In Defying the Odds, we discuss campaign finance and campaign technology. The 2019 update includes a chapter on the 2018 midterms.
“The current system of campaign finance is one that is dramatically different from the one that jumps out from the pages of the statutes,” according to a report from the Bipartisan Policy Center prepared by, among others, scholars from the New York University and Stanford law schools. “The current system has been shaped by a combination of legislative, judicial, and administrative actions, and is not a system that, in its entirety, Congress ever established.”
But the notion that the Citizens United decision opened the donation floodgates to 21st century corporations is a myth.
The power of corporate contributions in modern times — $95 million in 2016 — is arguably about the same as it was in 1896, when businessman Mark Hanna was able to raise the 2019 equivalent of $90 million from banks and insurance companies on behalf of Republican presidential candidate William McKinley to battle the populist Democratic nominee William Jennings Bryan. McKinley won.
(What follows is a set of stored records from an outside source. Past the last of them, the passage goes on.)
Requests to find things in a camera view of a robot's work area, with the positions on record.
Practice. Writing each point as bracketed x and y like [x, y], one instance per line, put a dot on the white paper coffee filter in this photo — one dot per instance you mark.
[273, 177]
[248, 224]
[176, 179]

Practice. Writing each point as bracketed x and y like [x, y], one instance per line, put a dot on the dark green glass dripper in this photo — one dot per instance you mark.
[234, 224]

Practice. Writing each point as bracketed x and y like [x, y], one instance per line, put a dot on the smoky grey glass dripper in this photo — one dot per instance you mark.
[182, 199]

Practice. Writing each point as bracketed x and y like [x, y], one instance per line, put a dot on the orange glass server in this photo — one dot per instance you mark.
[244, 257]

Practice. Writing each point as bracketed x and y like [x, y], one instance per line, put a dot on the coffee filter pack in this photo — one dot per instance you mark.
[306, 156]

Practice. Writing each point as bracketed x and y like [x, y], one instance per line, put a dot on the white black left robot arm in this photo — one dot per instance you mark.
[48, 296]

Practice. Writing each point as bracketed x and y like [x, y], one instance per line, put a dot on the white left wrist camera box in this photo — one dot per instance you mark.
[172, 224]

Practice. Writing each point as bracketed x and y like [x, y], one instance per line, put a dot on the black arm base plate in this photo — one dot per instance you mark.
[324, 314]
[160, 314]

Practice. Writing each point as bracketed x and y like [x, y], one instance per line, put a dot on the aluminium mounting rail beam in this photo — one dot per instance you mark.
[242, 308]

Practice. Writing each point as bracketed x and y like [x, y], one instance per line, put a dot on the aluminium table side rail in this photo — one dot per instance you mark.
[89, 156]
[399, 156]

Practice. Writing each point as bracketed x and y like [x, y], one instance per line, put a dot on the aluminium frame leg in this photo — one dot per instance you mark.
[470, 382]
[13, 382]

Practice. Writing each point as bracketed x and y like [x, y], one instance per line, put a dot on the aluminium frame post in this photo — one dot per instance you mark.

Not one major American corporation spent money independently in support of a candidate in 2014 and 2016. Only two smaller companies in 2014 and 10 two years later made independent expenditures, amounting to a total of $753,282.
“Even when the expenditures reported by trade associations or other business organizations are considered,” according to the Conference Board study, “the role of business spending is relatively insignificant.”
Students of campaign finance believe a major reason for the relatively small corporate contributions — money specifically directed to an individual campaign, as opposed to super PAC contributions — is a reluctance to alienate customers. “You want to sell soap to everybody, not just to Republicans or just to Democrats,” said Corrado, the Colby College political scientist.
Another surprise since 2010 has been the degree to which grass-roots fundraising has changed politics, arguably serving as an antidote to big-money contributions. Internet-based, small-dollar individual contributions have soared, largely funding candidacies such as those of Sens. Bernie Sanders and Elizabeth Warren, and changing the dynamics of many congressional campaigns, especially on the Democratic side.